I mentioned before the surface learning. In the surface learning, you retain something and then you repeat it back and you’re really not able to apply whatever you’ve learned to a new context, which I think probably typifies a lot of the learning that is taking place. So I think that unless we rethink our assessment, it’s going to be very difficult to change our approach to teaching. Why? Because most students’ study habits are driven by our approach to assessment. They study not because of this inherent or intrinsic desire to study. No, they study because they want to pass the test. So, the way they are going to study is going to be determined by the way they’re going to be tested. If you look at an average exam, you see people cut off from information, cut off from each other and questions … to which the answer can basically be looked up in books or on Google. And I’d say those types of skills don’t mimic what we need to do in real life. In fact, I ask many people, “Did you ever, after taking your last exam in college or wherever you took it, in your professional life encounter a situation that mimicked the situation in an exam where you’re cut off from other people, cut off from information?” The answer is no. As a professor at Harvard, I can look up whatever information I want. It’s not about remembering the information, it’s about knowing how to use it. So, to me, assessment has all of a sudden become much more important.
I think, in a sense, assessment is the silent killer of educational innovation because, no matter how good your intentions are in your approach to teaching, unless we really rethink how we evaluate our students, it’s going to be really difficult to change their behavior and therefore accomplish what we want to accomplish.
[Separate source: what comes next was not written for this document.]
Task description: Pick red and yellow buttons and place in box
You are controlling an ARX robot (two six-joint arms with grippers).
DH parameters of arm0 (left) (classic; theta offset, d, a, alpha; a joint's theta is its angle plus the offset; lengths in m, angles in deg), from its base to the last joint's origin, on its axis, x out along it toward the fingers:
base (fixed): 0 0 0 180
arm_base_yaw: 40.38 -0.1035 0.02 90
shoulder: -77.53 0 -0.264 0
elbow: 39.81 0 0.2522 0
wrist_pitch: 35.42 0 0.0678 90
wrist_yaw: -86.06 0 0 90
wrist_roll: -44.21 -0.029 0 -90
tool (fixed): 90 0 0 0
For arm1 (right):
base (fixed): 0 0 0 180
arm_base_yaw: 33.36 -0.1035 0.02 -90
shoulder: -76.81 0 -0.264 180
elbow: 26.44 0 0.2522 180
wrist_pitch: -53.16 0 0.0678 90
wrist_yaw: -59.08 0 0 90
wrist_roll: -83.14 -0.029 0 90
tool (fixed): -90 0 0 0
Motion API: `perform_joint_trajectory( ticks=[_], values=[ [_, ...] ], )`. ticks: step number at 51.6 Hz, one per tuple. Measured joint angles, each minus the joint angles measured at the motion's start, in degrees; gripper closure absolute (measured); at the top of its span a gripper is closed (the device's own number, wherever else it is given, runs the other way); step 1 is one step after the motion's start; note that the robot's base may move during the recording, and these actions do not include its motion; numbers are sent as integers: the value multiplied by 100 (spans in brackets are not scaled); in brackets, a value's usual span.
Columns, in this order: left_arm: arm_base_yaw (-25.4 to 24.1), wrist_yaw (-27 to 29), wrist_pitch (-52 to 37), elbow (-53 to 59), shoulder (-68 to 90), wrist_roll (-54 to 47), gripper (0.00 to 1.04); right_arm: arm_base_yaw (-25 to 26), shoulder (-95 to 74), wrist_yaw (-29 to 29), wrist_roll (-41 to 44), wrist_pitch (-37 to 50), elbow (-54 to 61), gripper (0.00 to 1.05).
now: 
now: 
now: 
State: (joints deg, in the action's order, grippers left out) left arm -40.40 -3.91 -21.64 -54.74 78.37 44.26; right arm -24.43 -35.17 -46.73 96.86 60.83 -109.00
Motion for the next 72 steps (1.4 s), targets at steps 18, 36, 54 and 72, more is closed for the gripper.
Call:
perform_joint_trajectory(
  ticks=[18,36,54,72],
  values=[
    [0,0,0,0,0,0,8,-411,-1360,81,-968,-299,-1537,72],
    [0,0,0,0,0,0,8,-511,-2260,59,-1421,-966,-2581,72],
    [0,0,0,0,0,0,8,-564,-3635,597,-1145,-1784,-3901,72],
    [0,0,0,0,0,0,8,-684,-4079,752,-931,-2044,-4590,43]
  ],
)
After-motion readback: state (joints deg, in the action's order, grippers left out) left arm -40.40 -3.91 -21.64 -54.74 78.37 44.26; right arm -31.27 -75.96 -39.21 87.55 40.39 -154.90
I’ve been saying a number of negative things about the lecture, and I don’t want to bash the lecture completely; after all, I give many lectures. The lecture still has a motivational component, and just as people still go to concerts, even if they have the recording of a group or ensemble, so do students, I think, occasionally want to hear the expert speak live rather than read a book about it or view the person on tape. So I don’t want to make this sound completely as a black-and-white universe, where you have the people who want to lecture on one end and the people who do not want to lecture on the other. There’s a continuum, of course. But I think that in this continuum, we’ve been very much on the lecture side and used that as almost an exclusive approach to teaching, and I think that in the next 10 to 20 years we’re going to see a dramatic shift towards what I would say are more meaningful approaches to helping students learn and I think it’s a fantastically exciting time. I’m delighted to be alive now.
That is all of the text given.